Irish famine memorial park offers direction for waterfront
It’s called Ireland Park but don’t expect shillelaghs or green beer. Hidden on the shore of Lake Ontario in the shadow of the Canada Malting Silos, this tiny but monumental space was conceived as a memorial to the thousands of Irish immigrants who came to — and died in — this city.
Despite its rather odd location just east of Bathurst St., the pocket park packs a preternatural punch. The designer, architect Jonathan Kearns, has used a minimum of elements but to maximum effect.
The main feature is Kilkenny limestone, a dark and rugged stone quarried in Ireland. Kearns has incorporated it in slabs, blocks and as large chunks seemingly ripped out of the ground and transplanted here. The result is a remarkable landscape-within-a-landscape.
Surrounded by the ruins of Toronto’s industrial past and the hopes of its waterfront future, Ireland Park straddles a number of worlds. Amid the ear-piercing din of the Island Airport — no quiet jets here — and the traffic of the harbour, the sudden advent of sacred space is even more surprising.
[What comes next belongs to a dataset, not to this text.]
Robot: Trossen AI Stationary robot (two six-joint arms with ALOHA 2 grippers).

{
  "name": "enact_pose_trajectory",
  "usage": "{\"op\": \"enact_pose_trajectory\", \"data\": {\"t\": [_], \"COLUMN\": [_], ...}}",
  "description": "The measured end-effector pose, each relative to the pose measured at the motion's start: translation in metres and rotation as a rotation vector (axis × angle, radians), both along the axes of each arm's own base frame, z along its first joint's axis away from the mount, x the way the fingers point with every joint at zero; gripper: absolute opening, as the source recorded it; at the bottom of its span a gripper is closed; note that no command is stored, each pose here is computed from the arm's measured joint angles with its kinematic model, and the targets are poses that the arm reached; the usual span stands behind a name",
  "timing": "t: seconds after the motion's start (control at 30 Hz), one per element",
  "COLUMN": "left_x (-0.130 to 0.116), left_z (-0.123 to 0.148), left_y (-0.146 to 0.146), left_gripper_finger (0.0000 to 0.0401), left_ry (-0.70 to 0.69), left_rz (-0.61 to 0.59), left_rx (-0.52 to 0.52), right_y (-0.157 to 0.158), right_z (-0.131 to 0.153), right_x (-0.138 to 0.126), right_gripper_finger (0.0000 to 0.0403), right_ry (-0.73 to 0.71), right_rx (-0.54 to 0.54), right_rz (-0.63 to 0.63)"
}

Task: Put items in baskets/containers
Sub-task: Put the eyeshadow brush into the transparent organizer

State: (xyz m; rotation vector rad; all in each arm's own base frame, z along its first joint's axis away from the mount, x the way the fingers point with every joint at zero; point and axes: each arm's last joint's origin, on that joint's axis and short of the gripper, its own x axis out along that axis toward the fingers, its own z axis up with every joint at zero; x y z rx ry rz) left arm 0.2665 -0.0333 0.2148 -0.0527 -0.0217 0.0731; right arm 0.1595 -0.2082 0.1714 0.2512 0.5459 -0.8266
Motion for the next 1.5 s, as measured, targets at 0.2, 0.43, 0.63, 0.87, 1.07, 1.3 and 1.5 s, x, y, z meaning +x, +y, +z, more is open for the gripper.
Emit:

The city has done little more than provide the property. The concrete edge along the water remains a mess; the silos have been empty for years. Then, there’s the nagging question about the airport across the channel, which Mayor David Miller has failed to close despite years of trying. If anything, with the announcement that Porter Airlines has gained permission to fly to New York, the airport might be enlarged, against the wishes of most Torontonians.
But at Ireland Park, all this fades into the noisy background of our urban chaos. In the deliberately rugged setting of Kearns’ space, what matters are issues of life, death and memory.
Perhaps the most engaging aspect of the new facility is the inscribed names of Irish immigrants who died after fleeing the famine of 1847. These names are carved in stone, but on surfaces of rocks placed so close together they can barely be read. In this way, they remain almost out of reach and just beyond easy comprehension.
“We could only find 675 of 1,100 names of those who died,” Kearns explains. “The rest may be buried in a mass grave at St. Paul’s Church.”
For many visitors, the highlight of Ireland Park will be five bronze figures sculpted by Rowan Gillespie, an Irish artist who produced a similar series for a companion park in Ireland. It has seven pieces, two more than Toronto — a reference to those who died after leaving their homeland.
Though they verge on melodrama, Gillespie’s figures speak of the apprehension, fear, loneliness and hope experienced by immigrants.
Finally, there’s a glass-block tower reminiscent of the nearby silos. As well as connecting the park to its neighbours, the lighthouse-like structure will serve as a beacon, especially at night when lit from within.
“My brother (Robert) and I invented the project about 10 or 11 years ago,” says Kearns, a practising architect who arrived here in 1975. “The Irish community in Toronto came up with most of the money, $2.5 million. We’re trying to raise another million so we can create an endowment.”
The park has clearly galvanized the community; the president of Ireland, Mary McAleese, Premier Dalton McGuinty and several thousand others attended the official unveiling yesterday.
Now let’s hope the park will have the same effect on the city, that it will galvanize our no-can-do bureaucrats and dim-bulb councillors into grasping the potential of a revitalized waterfront.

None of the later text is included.